* [ASSIGNMENT]
Copy out every line of the records where the string "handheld" occurs.

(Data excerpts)
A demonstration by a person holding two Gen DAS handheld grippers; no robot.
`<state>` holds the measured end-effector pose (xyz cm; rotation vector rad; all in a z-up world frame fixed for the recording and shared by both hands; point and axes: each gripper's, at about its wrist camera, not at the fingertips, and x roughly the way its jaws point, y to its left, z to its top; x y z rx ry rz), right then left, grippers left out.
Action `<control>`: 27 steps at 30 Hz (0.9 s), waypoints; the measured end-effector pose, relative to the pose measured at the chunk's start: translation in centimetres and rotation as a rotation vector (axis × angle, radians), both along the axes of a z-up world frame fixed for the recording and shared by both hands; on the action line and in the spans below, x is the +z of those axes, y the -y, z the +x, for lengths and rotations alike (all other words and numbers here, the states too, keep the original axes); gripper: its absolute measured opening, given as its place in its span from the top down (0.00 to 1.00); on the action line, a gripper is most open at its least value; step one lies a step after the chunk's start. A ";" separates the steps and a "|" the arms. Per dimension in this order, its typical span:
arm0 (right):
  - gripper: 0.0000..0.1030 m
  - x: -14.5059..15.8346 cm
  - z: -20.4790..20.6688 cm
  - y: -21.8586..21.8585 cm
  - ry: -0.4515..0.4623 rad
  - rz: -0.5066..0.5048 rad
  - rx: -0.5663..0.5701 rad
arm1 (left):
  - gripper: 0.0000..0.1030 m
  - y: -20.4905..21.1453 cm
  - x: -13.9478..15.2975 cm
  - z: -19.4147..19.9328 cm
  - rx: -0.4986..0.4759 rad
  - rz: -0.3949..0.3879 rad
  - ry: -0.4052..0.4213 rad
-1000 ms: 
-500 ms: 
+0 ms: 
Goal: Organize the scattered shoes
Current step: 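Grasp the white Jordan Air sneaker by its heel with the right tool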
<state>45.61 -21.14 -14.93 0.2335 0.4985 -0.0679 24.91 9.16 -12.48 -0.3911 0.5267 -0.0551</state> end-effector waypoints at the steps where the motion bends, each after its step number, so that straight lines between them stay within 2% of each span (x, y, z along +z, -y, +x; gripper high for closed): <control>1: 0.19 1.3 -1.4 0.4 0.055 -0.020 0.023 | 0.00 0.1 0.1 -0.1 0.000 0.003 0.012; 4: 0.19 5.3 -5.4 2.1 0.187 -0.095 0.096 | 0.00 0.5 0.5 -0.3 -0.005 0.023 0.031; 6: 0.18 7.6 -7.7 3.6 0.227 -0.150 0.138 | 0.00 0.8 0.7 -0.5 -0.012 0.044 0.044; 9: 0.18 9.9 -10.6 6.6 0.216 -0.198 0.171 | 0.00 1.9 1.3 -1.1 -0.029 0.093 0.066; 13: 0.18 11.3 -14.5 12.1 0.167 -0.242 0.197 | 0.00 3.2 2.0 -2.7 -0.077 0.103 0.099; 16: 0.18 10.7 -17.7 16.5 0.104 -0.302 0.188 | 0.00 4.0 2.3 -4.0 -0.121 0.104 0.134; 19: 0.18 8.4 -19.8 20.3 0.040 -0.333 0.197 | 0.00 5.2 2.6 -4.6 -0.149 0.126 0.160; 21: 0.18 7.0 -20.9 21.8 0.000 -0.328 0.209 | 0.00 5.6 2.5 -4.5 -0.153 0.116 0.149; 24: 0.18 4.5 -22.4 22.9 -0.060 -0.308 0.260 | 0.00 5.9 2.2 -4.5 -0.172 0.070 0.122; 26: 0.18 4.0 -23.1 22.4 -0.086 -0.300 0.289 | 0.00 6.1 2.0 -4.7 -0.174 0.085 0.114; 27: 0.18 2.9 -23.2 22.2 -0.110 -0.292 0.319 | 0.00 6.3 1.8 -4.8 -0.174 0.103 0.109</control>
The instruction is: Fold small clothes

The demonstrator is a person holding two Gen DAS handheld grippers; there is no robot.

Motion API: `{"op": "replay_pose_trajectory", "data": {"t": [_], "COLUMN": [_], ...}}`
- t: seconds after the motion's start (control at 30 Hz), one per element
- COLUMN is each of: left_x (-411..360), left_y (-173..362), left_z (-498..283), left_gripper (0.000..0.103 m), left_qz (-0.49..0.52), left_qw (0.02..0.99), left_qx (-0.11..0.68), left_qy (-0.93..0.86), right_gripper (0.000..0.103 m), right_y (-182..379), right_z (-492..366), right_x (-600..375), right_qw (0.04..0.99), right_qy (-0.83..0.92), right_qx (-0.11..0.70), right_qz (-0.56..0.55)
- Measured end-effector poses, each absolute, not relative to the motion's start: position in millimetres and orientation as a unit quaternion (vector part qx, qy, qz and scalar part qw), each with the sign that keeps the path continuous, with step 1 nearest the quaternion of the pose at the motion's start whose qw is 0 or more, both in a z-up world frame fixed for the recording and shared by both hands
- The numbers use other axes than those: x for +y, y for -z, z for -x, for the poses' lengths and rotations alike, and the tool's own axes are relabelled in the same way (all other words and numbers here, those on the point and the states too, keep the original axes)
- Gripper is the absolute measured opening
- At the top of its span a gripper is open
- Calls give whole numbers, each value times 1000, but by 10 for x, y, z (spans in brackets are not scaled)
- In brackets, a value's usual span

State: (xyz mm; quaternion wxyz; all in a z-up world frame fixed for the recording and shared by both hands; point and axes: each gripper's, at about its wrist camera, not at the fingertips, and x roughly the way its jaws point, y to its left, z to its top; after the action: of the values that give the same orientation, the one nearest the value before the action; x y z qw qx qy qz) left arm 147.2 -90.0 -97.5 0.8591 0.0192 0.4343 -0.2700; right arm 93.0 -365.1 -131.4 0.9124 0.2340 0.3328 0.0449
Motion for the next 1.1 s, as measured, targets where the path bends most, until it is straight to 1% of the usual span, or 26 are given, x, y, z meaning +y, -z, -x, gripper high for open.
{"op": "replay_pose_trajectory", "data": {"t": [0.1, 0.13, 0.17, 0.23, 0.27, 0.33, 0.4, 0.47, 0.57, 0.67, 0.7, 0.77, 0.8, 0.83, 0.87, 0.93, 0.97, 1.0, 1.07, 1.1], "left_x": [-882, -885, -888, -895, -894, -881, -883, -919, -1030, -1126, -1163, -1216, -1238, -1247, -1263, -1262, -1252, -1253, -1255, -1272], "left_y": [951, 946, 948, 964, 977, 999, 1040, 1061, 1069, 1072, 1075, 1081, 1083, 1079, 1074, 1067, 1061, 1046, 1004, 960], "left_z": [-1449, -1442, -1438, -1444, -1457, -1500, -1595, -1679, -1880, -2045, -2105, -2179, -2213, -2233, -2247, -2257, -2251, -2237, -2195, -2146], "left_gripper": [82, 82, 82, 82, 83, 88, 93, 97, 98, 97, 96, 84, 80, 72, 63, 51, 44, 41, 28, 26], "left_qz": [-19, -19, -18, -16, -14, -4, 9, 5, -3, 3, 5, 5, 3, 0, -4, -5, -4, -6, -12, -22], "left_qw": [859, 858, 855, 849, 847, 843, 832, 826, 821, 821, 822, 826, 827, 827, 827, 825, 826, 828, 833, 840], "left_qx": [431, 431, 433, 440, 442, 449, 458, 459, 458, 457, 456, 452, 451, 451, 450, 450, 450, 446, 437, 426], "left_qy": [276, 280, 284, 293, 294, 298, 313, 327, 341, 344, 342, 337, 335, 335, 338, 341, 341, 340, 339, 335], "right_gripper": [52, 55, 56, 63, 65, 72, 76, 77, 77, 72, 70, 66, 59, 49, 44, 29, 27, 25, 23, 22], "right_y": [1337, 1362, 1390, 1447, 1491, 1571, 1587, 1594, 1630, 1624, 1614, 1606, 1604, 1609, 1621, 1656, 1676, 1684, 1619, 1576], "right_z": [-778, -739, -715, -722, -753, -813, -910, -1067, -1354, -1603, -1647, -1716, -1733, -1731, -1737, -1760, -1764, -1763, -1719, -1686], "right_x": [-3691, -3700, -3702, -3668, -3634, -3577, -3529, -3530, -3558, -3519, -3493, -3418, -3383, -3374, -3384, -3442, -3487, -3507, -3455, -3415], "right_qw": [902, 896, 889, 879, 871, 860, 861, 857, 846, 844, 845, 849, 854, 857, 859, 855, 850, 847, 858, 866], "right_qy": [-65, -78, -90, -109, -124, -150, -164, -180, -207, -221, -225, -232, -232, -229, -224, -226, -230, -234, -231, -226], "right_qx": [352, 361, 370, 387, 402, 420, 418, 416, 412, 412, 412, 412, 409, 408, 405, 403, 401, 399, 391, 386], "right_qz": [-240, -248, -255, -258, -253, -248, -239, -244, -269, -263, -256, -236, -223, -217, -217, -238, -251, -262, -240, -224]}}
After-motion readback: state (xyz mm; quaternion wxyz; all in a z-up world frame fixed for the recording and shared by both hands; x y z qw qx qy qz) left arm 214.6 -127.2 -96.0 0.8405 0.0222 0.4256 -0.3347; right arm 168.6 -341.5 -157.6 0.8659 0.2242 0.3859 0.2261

* [EXERCISE SOLUTION]
A demonstration by a person holding two Gen DAS handheld grippers; no robot.
The demonstrator is a person holding two Gen DAS handheld grippers; there is no robot.

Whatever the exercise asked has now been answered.